Conseils lectures : Jérémie Foa [2/7]

Vous ne savez pas quoi lire cet été ?

Voici quelques conseils, par des auteurs et autrices de la maison ! Ils vous présentent leur dernier livre paru, un livre qui leur a servi de source ou permis d’aller plus loin dans leur réflexion et, enfin, un livre qui leur tient particulièrement à cœur. Bref, de quoi remplir votre besace et vous accompagner à la plage, aux champs ou sur les sentiers – lectures tout terrain !

Cette semaine, la parole est à Jérémie Foa.

 

"Mon livre, Tous ceux qui tombent, explore un « lieu de mémoire » français, le massacre de la Saint-Barthélemy (1572). Bien souvent dans cette histoire, les acteurs ordinaires sontnégligés, écrasés par l’histoire des grands hommes ou l’enquête sur les commanditaires des violences. Au contraire, c’est aux vies minuscules de cette épouvantable tuerie que mon ouvrage est consacré, aux victimes banales comme aux tueurs lambda : épingliers, tireurs d’or, menuisiers, rôtisseurs de la Vallée de Misère, tanneurs d’Aubusson et taverniers de Maubert. Comment des gens ordinaires ont-ils pu soudain égorger leurs voisins ?

Mémoires de l’Estat de France (1577)  est un martyrologe dans lequel le pasteur Simon Goulart (1543-1628) recense un grand nombre de victimes anonymes de la Saint-Barthélemy. Rédigé dans un but religieux, pour présenter ce massacre comme une épreuve traversée par le peuple de Dieu, cet ouvrage est précieux car il repose sur des témoignages authentiques, des correspondances, des lettres aujourd’hui perdues. Sans Simon Goulart et certaines de ses histoires de massacre, je n’aurais pas pu écrire « La femme du commissaire », jamais pu enquêter sur la mort de Marye Robert. Le pasteur  écrit l’histoire du massacre au ras du sol, attentif à n’oublier aucun nom, aucune femme, aucun enfant, à passer par toutes les villes du royaume de France. Sans Simon Goulart, pas d’histoire de la Saint-Barthélemy.
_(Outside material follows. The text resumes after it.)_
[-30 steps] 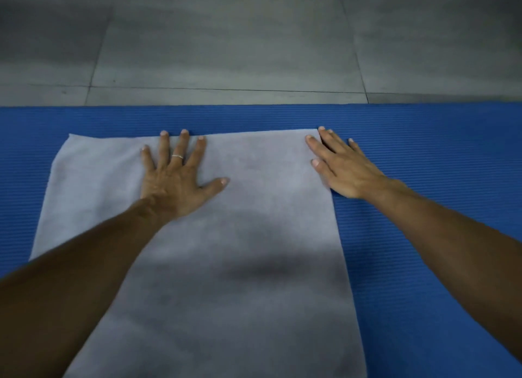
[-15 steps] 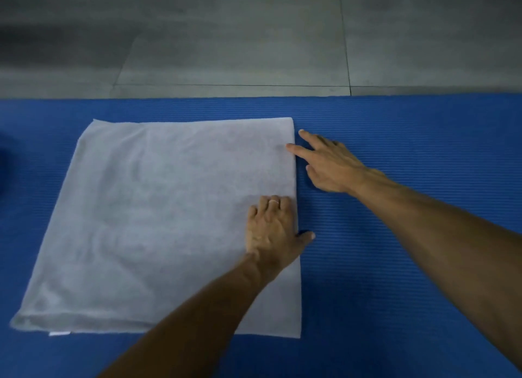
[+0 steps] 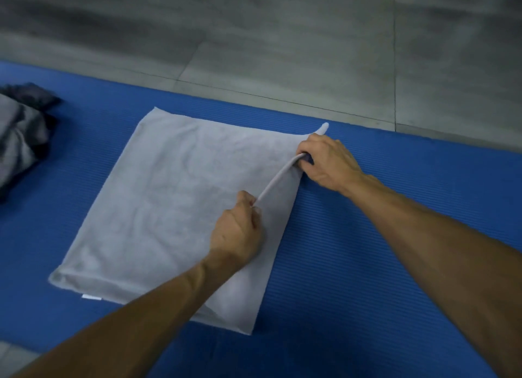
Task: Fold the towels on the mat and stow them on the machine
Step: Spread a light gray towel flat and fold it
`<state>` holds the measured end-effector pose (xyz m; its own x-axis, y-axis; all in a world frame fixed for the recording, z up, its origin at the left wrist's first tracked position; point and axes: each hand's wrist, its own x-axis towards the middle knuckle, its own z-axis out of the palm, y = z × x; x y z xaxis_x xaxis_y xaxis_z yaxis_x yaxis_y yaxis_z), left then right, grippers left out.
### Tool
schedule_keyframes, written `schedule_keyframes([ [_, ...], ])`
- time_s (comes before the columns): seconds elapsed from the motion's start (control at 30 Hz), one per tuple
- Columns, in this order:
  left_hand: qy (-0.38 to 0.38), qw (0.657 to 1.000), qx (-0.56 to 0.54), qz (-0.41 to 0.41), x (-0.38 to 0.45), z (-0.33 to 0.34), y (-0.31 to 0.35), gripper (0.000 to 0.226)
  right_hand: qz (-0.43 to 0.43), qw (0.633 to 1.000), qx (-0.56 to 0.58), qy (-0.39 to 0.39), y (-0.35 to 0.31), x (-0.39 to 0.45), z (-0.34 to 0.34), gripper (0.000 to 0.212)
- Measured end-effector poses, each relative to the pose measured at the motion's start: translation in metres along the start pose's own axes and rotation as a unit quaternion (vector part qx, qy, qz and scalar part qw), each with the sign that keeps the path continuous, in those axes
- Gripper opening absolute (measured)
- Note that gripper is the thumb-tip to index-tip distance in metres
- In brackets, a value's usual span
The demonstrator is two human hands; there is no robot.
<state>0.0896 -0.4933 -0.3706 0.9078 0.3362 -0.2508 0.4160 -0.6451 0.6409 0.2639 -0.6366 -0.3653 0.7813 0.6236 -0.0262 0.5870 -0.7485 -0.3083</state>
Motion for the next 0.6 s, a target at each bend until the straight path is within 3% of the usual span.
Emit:
schedule_keyframes([
  [0.1,0.044,0.998,0.028,0.027,-0.008,-0.026,-0.025,0.024,-0.008,1.0,0.008,0.022,-0.028,0.029,-0.001,0.015],
  [0.17,0.007,1.0,0.022,-0.007,-0.011,-0.048,-0.051,0.03,-0.025,0.999,0.007,0.02,-0.052,0.051,0.001,0.017],
  [0.23,-0.066,0.997,-0.005,-0.037,-0.015,-0.067,-0.079,0.022,-0.048,0.998,0.005,0.028,-0.077,0.072,0.004,0.018],
  [0.3,-0.077,0.994,-0.036,-0.065,-0.021,-0.085,-0.104,0.02,-0.069,0.997,0.0,0.038,-0.105,0.093,0.011,0.017],
  [0.47,0.074,0.992,-0.019,-0.1,-0.021,-0.137,-0.149,0.029,-0.101,0.993,0.002,0.062,-0.173,0.143,0.035,0.016],
  [0.6,0.136,0.982,-0.02,-0.13,-0.015,-0.167,-0.185,0.031,-0.104,0.991,0.009,0.077,-0.228,0.179,0.066,0.016],
])
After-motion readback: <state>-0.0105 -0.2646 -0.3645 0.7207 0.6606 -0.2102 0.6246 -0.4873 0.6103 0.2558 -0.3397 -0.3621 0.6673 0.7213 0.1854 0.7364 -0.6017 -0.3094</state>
« La vie des hommes infâmes » de Michel Foucault (1977) est la préface d’un livre qui n’a finalement jamais existé et qui devait rassembler des documents sources, tirés des archives de l’Hôpital général ou de la Bastille, et raconter « des vies de quelques lignes ou de quelques pages, des malheurs et des aventures sans nombre, ramassés en une poignée de mots ».

Dans ces lignes introductives d’une intensité rare, Foucault fait part de son « goût », son plaisir, son effroi ou son émotion lorsqu’il rencontre ces vies ordinaires dont on ignorerait tout si elles n’avaient un jour, par malheur, croisé le chemin du pouvoir et de la répression. « Je serais embarrassé de dire ce qu’au juste j’ai éprouvé lorsque j’ai lu ces fragments et bien d’autres qui leur étaient semblables. Sans doute l’une de ces impressions dont on dit qu’elles sont “physiques” comme s’il pouvait y en avoir d’autres. Et j’avoue que ces “nouvelles”, surgissant soudain à travers deux siècles et demi de silence, ont secoué en moi plus de fibres que ce qu’on appelle d’ordinaire la littérature, sans que je puisse dire aujourd’hui encore si m’a ému davantage la beauté de ce style classique, drapé en quelques phrases autour de personnages sans doute misérables, ou les excès, le mélange d’obstination sombre et de scélératesse de ces vies dont on sent, sous des mots lisses comme la pierre, la déroute et l’acharnement. »"

 

Les livres cités :

Jérémie Foa, Tous ceux qui tombent, Paris, La Découverte, 2021.

Simon Goulart, Mémoires de l'Estat de France, 1577.

Michel Foucault, « La vie des hommes infâmes », 1977.